■ Your goal:
The expected output is each line in the data below that includes the string "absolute".

■ Raw data:
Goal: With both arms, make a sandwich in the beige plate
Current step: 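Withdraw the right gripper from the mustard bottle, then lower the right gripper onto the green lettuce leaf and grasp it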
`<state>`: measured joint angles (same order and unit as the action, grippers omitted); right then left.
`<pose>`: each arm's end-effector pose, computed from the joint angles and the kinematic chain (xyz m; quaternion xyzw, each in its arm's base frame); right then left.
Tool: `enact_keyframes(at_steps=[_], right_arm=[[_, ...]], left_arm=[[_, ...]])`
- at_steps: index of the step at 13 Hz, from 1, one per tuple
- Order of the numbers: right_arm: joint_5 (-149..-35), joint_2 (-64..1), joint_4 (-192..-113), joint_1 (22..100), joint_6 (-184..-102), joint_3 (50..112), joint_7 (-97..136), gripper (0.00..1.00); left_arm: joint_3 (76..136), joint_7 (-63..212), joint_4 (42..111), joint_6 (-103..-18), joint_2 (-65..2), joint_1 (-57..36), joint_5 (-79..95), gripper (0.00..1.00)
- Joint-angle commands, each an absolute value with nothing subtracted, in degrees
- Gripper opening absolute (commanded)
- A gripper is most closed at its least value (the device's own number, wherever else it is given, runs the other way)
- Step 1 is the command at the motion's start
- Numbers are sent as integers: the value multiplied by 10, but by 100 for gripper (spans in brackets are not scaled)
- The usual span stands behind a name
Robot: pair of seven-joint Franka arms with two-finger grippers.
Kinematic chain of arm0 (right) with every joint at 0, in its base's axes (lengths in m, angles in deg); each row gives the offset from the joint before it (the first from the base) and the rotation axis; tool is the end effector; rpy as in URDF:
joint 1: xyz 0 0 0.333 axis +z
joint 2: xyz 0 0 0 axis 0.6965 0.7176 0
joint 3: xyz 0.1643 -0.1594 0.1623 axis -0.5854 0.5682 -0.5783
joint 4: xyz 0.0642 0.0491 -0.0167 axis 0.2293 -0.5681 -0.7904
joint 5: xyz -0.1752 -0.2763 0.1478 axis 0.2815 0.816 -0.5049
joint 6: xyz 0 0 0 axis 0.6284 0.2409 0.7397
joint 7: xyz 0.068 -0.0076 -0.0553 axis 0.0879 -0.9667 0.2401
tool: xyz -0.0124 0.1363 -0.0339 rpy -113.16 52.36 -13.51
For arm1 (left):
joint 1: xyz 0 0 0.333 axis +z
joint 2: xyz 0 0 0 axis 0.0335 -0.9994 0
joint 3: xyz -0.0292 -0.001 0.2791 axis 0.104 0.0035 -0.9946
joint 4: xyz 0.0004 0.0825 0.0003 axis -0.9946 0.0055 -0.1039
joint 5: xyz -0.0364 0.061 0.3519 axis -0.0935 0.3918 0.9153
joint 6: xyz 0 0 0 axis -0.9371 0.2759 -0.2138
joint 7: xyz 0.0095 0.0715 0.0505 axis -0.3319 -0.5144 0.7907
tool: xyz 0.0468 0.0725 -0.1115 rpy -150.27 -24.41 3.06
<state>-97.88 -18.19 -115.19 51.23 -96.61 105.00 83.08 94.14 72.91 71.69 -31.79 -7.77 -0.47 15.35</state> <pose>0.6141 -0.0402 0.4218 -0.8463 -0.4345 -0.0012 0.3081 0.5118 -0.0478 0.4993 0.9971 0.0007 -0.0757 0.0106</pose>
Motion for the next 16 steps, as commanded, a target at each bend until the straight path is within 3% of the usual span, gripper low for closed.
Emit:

■ Exercise response:
- Joint-angle commands, each an absolute value with nothing subtracted, in degrees
- Gripper opening absolute (commanded)

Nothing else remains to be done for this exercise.